I start back toward the Hospital. Eldest follows me.
“You’re forgetting your duties. You have yet to complete the assignment I gave you yesterday. ”
“It can wait. ”
I start to climb the steps leading back to the Hospital, but Eldest grabs my shirt collar and drags me back.
“Being leader of the ship is more important than any girl. ”
I nod. He is right.
“She shouldn’t even be here in the first place,” Eldest mumbles. “What a nuisance. ”
I crush the flower stems into my palms.
“A nuisance?” Now my voice is a low monotone.
“Her presence is bad for the ship. Difference. The first cause of discord. ”
Something roars in protest inside me. This is not the kind of leader I want to learn to be—one so coldly indifferent to Amy. Yesterday, Eldest told me that it was my job to protect the people. I didn’t know he just meant our people.
“Now go back to the Keeper Level and work on that assignment. ”
“No. ”
Eldest’s eyes widen, then narrow. “No?”
“No. ” I rip myself from his grip and head to the Hospital elevator. Before the doors slide shut, Eldest steps inside with me.
“I don’t have time for your childishness. I’ll tell you once more. Go back to the Keeper Level. ”
“No,” I say, still smiling, but it’s all a front to hide my fear. Eldest cannot stand rebellion, and I’ve never pushed back at him this hard before. Part of me wants to take it all back, apologize, and obey him like I always have. Part of me wishes he’d take a swing at me so I could punch him back.
Eldest raises his left hand to his wi-com button.
“Keeper override; Eldest clearance,” he says, and my stomach lurches. This can’t be good. “Command: apply noise modification enhancer to wi-com Elder. Vary tone and pitch. Intensity level: three. Cease at subject’s entry to the Keeper Level. ”
Immediately, a low-pitched buzz fills my left ear. I clap my hand over it, but the noise isn’t coming from outside; it’s coming from inside my ear, in my wi-com. The buzz rises into a screech for a second, dips back into a buzz, then makes a grating, teeth-jarring scratching sound against my eardrum.
I jab my finger into my wi-com. “Override!” I say. “Command: stop all sounds!”

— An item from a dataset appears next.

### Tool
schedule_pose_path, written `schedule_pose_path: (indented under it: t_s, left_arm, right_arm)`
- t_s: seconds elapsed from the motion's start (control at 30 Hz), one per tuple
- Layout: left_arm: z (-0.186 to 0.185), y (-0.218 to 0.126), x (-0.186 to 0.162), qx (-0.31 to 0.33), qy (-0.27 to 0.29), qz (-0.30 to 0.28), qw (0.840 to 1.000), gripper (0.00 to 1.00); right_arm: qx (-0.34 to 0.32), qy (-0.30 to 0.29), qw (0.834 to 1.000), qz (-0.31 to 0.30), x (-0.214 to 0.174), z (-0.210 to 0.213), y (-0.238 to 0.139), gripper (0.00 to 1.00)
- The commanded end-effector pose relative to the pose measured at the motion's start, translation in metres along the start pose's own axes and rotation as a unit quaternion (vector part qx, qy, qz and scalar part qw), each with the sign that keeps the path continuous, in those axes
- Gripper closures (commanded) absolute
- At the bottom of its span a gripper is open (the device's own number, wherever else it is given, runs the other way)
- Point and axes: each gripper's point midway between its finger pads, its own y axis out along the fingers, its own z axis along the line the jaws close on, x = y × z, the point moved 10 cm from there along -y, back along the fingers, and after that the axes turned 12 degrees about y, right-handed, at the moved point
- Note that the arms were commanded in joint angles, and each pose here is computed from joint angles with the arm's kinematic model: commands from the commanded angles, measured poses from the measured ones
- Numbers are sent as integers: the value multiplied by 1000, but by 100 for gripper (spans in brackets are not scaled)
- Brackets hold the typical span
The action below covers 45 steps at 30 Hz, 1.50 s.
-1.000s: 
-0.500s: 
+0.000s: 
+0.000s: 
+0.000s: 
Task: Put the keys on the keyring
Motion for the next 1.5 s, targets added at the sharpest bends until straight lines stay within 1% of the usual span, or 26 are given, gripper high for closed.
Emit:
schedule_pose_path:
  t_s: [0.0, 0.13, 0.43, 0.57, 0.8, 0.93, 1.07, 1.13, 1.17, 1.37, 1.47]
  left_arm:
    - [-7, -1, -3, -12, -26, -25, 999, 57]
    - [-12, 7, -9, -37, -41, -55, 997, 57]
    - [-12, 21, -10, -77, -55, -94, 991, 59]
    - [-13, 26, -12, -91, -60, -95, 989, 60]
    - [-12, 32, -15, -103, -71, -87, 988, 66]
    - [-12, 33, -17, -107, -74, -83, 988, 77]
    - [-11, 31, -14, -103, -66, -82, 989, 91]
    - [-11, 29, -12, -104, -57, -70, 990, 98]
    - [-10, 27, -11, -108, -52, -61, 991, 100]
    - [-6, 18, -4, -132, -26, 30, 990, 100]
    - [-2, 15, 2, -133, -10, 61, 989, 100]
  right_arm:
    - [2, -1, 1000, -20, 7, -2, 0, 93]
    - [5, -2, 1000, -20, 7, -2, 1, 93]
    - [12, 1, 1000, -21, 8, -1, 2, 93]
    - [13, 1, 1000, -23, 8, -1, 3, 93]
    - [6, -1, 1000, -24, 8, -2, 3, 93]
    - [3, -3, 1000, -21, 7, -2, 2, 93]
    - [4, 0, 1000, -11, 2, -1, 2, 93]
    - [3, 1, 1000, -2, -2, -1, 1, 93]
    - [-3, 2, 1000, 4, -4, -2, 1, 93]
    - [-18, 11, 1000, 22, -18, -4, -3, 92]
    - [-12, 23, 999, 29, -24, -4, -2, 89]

“Access denied,” the female voice of my wi-com says over a sound worse than the squelching noise of a cow giving birth. Augh! This isn’t like the biometric scanner where I have the same clearance as Eldest. Wi-coms are different, unique to each of us. The only thing that can stop mine from bugging out is Eldest’s.
“Make it stop,” I say to Eldest. A burbling sound pops in my ear, which isn’t too bad on its own, but each burble is punctuated by a short high-pitched eep! that makes me jump a little with surprise every other second.
The elevator doors slide open and we step into the common room.
“The noise will stop as soon as you enter the Learning Center prepared to learn and listen,” Eldest says pleasantly. He pushes his wi-com again. “Command: increase intensity to level four. ” The sounds grow louder. Eldest smiles at me. Then he turns and strolls out of the common room toward Doc’s office.
I try sticking my finger down my ear, but it’s no good. The wi-com is wired directly into my eardrum. Something that sounds like glass shattering over a crowing rooster crackles in my ear.
“Nice flowers. ”
“Orion?” Any surprise at seeing the Recorder here in the Ward is replaced by the cacophony vibrating through my left ear. I’d even forgotten the flowers clutched in my right hand. Green plant blood oozes between my fingers from broken stems.
“I needed to get more supplies. ” Orion shakes a small plastic bottle, and pills rattle inside it. He must have swiped them. No one’s supposed to have a store of mental meds—even if you don’t live in the Ward, the Inhibitors are delivered daily, one pill at a time.
“Don’t want Eldest or Doc to catch me. ” Orion pockets the pills.